[Start of section]
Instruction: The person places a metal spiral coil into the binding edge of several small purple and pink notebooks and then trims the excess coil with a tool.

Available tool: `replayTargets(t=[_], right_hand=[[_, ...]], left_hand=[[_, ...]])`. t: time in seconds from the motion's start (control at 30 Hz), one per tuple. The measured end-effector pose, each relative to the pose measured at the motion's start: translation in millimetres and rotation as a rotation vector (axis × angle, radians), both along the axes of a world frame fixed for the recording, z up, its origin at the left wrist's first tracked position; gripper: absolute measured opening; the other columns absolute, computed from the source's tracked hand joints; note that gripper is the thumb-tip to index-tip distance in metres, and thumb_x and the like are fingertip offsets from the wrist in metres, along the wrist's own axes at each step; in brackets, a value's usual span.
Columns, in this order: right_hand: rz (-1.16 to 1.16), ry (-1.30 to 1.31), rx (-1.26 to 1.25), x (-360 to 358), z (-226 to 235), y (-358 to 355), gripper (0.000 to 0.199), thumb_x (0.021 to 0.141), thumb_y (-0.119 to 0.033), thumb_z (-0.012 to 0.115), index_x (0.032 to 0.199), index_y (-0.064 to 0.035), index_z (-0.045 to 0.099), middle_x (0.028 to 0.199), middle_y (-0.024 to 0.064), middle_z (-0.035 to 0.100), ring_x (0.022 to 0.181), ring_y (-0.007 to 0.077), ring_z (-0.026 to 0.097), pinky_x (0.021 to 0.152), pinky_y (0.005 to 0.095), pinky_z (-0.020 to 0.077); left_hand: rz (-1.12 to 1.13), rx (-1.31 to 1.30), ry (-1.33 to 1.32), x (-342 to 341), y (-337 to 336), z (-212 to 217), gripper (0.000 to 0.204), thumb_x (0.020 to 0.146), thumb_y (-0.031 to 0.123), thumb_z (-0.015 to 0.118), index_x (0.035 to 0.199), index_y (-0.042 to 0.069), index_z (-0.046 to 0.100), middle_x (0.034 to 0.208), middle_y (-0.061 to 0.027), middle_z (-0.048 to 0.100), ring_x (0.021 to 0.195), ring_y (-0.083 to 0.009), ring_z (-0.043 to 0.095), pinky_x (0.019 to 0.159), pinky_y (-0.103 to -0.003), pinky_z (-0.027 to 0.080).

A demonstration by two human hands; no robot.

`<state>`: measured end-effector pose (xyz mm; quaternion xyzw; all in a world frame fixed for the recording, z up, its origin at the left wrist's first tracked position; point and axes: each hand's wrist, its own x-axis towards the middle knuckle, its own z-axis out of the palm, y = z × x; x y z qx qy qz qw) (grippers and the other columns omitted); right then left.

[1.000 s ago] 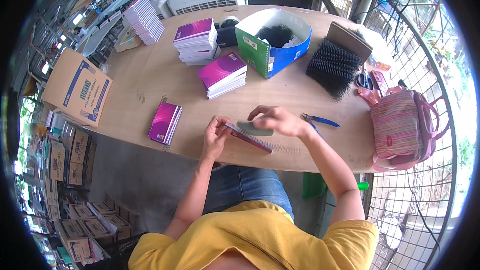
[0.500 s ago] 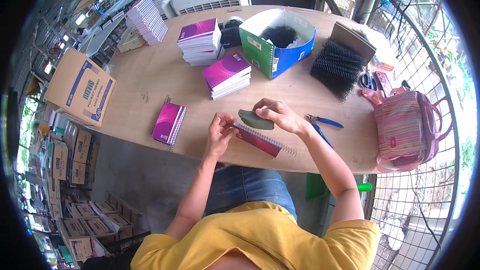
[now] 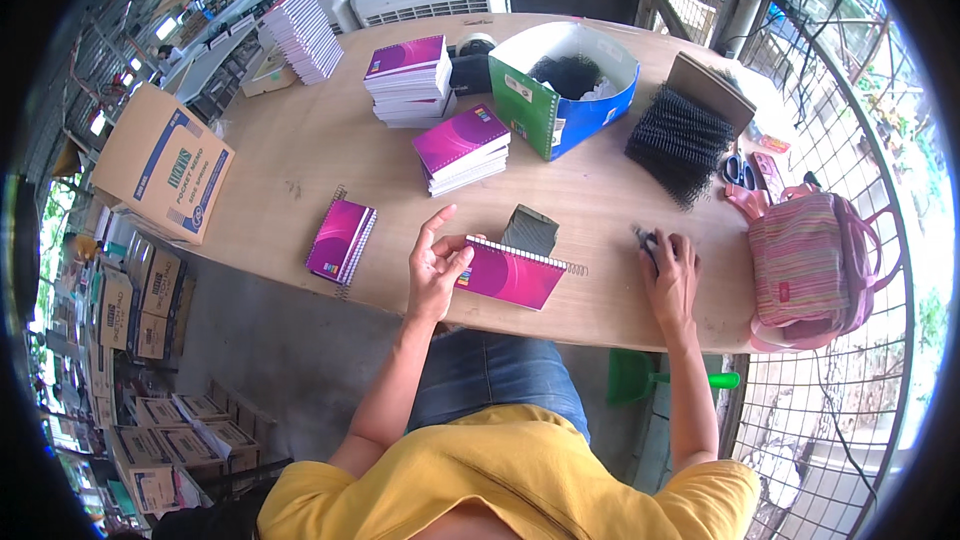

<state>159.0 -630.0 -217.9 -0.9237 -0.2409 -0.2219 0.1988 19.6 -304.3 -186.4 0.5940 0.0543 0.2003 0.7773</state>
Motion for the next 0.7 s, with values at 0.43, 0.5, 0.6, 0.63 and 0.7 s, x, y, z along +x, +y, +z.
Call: replayTargets(t=[0.43,0.5,0.6,0.63,0.7], right_hand=[[0.918,-0.567,-0.167,-11.3,145.9,139.8,0.029,0.073,-0.023,0.072,0.1,-0.0101,0.074,0.105,-0.001,0.062,0.106,0.0183,0.06,0.107,0.0521,0.0388],[0.964,-0.622,-0.211,-9.1,147.8,143.7,0.024,0.075,-0.021,0.07,0.096,-0.0098,0.074,0.104,-0.0008,0.062,0.106,0.0185,0.06,0.107,0.051,0.0392],[0.979,-0.642,-0.304,-7.1,143.3,143.6,0.02,0.074,-0.023,0.071,0.089,-0.01,0.074,0.102,0.0006,0.062,0.105,0.019,0.061,0.099,0.0495,0.0444],[0.98,-0.634,-0.344,-7.8,142.5,142.7,0.02,0.074,-0.023,0.071,0.089,-0.0101,0.074,0.102,0.0011,0.063,0.104,0.0194,0.061,0.097,0.0484,0.0465],[0.925,-0.305,-0.36,-13.2,139.4,141.0,0.02,0.077,-0.025,0.073,0.089,-0.0083,0.074,0.101,0.0042,0.066,0.099,0.0229,0.065,0.088,0.0455,0.0509]], left_hand=[[0.113,0.19,0.087,-9.8,-10.5,19.3,0.064,0.09,-0.001,0.067,0.146,0.009,0.037,0.094,-0.0058,0.07,0.08,-0.005,0.062,0.062,-0.018,0.045],[0.123,0.185,0.095,-10.2,-9.8,20.9,0.065,0.09,0.0,0.067,0.147,0.009,0.036,0.093,-0.0056,0.071,0.079,-0.0055,0.063,0.063,-0.018,0.046],[0.131,0.211,0.12,-12.3,-11.7,24.7,0.065,0.09,0.0,0.067,0.146,0.009,0.036,0.091,-0.0066,0.071,0.078,-0.0073,0.064,0.066,-0.021,0.049],[0.142,0.23,0.106,-12.2,-10.5,22.9,0.065,0.09,0.0,0.067,0.146,0.009,0.035,0.091,-0.0072,0.072,0.079,-0.008,0.065,0.068,-0.022,0.05],[0.168,0.269,0.079,-13.2,-7.9,20.5,0.066,0.09,0.0,0.067,0.147,0.009,0.035,0.09,-0.0084,0.072,0.08,-0.0095,0.067,0.07,-0.024,0.053]])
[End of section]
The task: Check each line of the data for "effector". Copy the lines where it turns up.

Your solution:
Available tool: `replayTargets(t=[_], right_hand=[[_, ...]], left_hand=[[_, ...]])`. t: time in seconds from the motion's start (control at 30 Hz), one per tuple. The measured end-effector pose, each relative to the pose measured at the motion's start: translation in millimetres and rotation as a rotation vector (axis × angle, radians), both along the axes of a world frame fixed for the recording, z up, its origin at the left wrist's first tracked position; gripper: absolute measured opening; the other columns absolute, computed from the source's tracked hand joints; note that gripper is the thumb-tip to index-tip distance in metres, and thumb_x and the like are fingertip offsets from the wrist in metres, along the wrist's own axes at each step; in brackets, a value's usual span.
`<state>`: measured end-effector pose (xyz mm; quaternion xyzw; all in a world frame fixed for the recording, z up, its origin at the left wrist's first tracked position; point and axes: each hand's wrist, its own x-axis towards the middle knuckle, its own z-axis out of the palm, y = z × x; x y z qx qy qz qw) (grippers and the other columns omitted); right then left.

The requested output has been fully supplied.